That may have worked for you as a coping mechanism in the past, but you need to start giving yourself a break. This isn’t easy stuff you’re dealing with.”

  “I don’t want to burden anyone with it,” I responded.

  He gave me a kind smile. “Do you see it as a burden when your friends want to talk to you about something they’re going through? Or do you see it as an opportunity to be a good friend?”

  If I had a light above my head, it would have been lighting the room. “I’d see it as being a good friend,” I admitted.

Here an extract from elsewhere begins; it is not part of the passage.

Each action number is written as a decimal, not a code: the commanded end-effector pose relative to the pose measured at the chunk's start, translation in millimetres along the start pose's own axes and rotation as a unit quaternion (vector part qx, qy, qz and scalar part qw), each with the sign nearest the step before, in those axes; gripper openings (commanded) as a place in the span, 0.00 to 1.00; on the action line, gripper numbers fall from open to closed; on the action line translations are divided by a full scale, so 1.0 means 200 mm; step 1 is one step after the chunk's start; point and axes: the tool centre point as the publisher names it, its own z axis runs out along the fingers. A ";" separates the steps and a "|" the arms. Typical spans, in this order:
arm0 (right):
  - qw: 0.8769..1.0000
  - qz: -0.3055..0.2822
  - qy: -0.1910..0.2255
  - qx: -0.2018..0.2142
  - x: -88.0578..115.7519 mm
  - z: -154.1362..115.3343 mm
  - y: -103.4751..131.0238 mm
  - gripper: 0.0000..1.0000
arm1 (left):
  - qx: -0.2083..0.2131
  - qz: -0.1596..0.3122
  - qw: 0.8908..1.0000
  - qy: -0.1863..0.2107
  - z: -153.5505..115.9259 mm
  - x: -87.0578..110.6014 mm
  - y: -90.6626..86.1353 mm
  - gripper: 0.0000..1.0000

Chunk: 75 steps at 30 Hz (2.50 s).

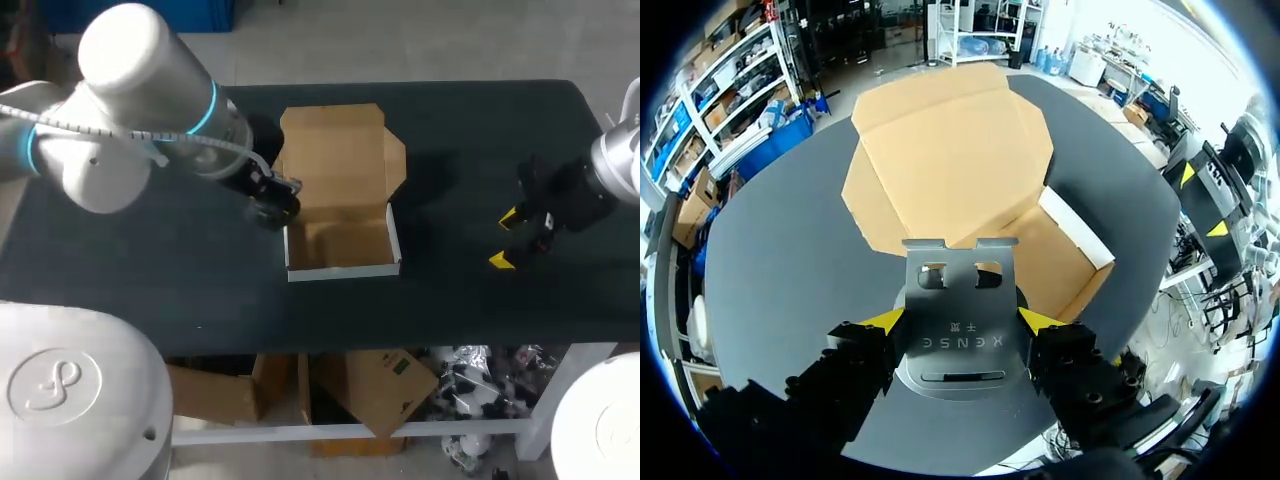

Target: Assemble the packaging by folding the flat box into shape, placing the metal phone stand inside, and closing the box properly

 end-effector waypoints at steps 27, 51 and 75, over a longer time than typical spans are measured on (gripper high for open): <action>1.000 0.000 0.000 -0.001 0.00 0.00 0.00 1.00 | -0.002 -0.043 0.999 -0.013 0.29 0.23 -0.18 0.00; 1.000 0.000 0.000 -0.001 0.00 0.00 0.00 1.00 | -0.025 -0.049 0.998 -0.015 0.55 0.34 -0.14 0.00; 1.000 0.000 0.000 -0.001 0.00 0.00 0.00 1.00 | -0.034 -0.022 0.999 -0.005 0.65 0.36 -0.06 0.07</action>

  “I think you’ve taken a step in the right direction with allowing Mark to be that for you today.”

  “I suppose I did.” And Will had been such an amazing friend to me too today. I needed to call him after my session and let him know I was doing okay.

  “Let’s set up an appointment for tomorrow. I can do after your classes. I also do couples counseling if you’d like to suggest it to Josh.”

  “I don’t see that happening, but I’d like to see you tomorrow.”

  In only one session, it appeared he understood me, and I was grateful. I wasn’t sure about my future with Josh, but that would need to take a back seat for now.

  ***

  Mark returned shortly after Dr. Mac left, with groceries and his overnight bag in hand. “I got you a couple kinds of soup, some crackers, and some Gatorade,” he said, unpacking in the kitchen.

  I gave him a watery smile. “Thank you, Mark.”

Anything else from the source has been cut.